“You meant evil against me; but God meant it for good, in order to bring it about as it is this day, to save many people alive” Genesis 50:20
What a difference it would make if all Christians had this attitude toward people who acted in an evil way toward them! Most of Joseph’s brothers had wanted to kill him but they ended up selling him into slavery. By God’s grace, as a slave, Joseph rose to the highest position he could in Potiphar’s house before being falsely accused and placed in prison indefinitely. Again, by God’s grace he rose to the highest position in the prison and then in Egypt under Pharaoh.
There is no doubt his brothers did mean evil against him and they were held to account but Joseph was not looking at their deed. He was looking at God’s sovereign and providential hand over the events in his life that brought him to this place. The outcome was that he did not judge his brothers. When the brothers sought forgiveness they discovered that it had already been given long before they asked.

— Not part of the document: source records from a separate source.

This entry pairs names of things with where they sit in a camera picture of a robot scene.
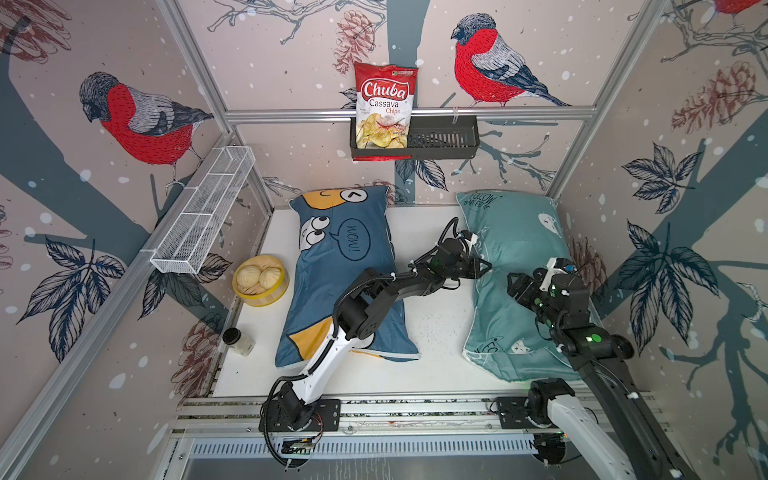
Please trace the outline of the blue cartoon pillow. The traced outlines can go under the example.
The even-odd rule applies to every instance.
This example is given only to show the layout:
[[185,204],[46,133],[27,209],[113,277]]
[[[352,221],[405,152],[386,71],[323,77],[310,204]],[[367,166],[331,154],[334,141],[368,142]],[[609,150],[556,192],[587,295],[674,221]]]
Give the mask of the blue cartoon pillow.
[[300,223],[299,255],[276,367],[311,359],[333,326],[334,303],[365,269],[395,271],[388,192],[376,185],[316,190],[291,200]]

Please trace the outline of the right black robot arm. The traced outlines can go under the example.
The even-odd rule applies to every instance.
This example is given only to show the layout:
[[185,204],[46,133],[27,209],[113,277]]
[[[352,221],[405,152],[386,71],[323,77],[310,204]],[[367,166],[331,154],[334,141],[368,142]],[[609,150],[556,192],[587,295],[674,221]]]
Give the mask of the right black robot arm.
[[526,405],[532,423],[556,426],[601,479],[696,478],[636,388],[626,365],[631,343],[592,322],[589,290],[570,260],[552,258],[532,274],[508,274],[507,293],[548,328],[613,431],[606,433],[560,378],[532,382]]

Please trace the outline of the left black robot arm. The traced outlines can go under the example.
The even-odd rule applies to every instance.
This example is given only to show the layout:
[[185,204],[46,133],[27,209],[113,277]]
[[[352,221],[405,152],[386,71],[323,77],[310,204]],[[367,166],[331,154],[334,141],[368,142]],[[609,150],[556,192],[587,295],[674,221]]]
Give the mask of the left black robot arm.
[[277,425],[293,431],[306,428],[342,361],[375,334],[397,302],[431,295],[448,280],[477,280],[490,272],[492,264],[472,252],[475,239],[466,230],[443,239],[410,262],[406,271],[364,270],[335,302],[332,326],[301,373],[280,377],[271,387],[260,412],[262,433],[268,435]]

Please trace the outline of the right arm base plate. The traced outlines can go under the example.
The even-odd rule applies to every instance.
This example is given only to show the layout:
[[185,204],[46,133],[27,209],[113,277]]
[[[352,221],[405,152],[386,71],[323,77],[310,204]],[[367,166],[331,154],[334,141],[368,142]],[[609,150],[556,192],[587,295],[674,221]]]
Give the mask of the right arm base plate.
[[497,397],[491,411],[499,418],[503,430],[538,429],[530,420],[527,402],[528,398],[523,396]]

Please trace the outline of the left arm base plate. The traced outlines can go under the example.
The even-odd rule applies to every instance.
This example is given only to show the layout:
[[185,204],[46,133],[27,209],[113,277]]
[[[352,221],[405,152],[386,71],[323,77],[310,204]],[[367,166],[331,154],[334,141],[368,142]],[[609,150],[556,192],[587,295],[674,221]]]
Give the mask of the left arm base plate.
[[336,432],[340,410],[337,399],[320,399],[299,410],[286,409],[282,402],[271,399],[261,407],[258,431],[263,433],[267,427],[270,434]]

Joseph had previously expressed to his brothers that he held no grudge (45:5) but with the death of their father, Jacob, the brothers thought that Joseph might now seek revenge. Joseph’s eyes were not on them or on their evil deed. His eyes were on the Lord who had placed him, through both the evil and the good situations, so that he could save those who had conducted this evil against him. Joseph, in hindsight, recognised God’s plan and purpose even though there was evil intent on the part of his brothers.
Undoubtedly we have all suffered at the hands of someone who wittingly or unwittingly perpetrated some evil against us. In the light of Joseph’s testimony to us how might we respond? Will we seek revenge?
How we respond will depend on where our eyes are focussed. If we are looking at those who hurt us then we will seek an opportunity for revenge. If our eyes are on the Lord we will see His sovereign and providential hand working good for His people even though events may have been with evil intent.
Joseph could have enslaved his brothers or he could have refused to help them during the famine. Because he saw the Lord’s hand working through their evil deed and he was surrendered to the Lord, all his family, including those who acted in an evil manner toward him, were saved. In God’s grace there was a further earthly reward for Joseph; he was able to cuddle his great-grandchildren before he went to his heavenly reward (50:23).
These words of Joseph have their parallel in Christ’s words when He was on the cross. “Father, forgive them for they do not know what they do” (Luke 23:34). The apostle Paul wrote, “Let this mind be in you which was also in Christ Jesus” (Philippians 2:5).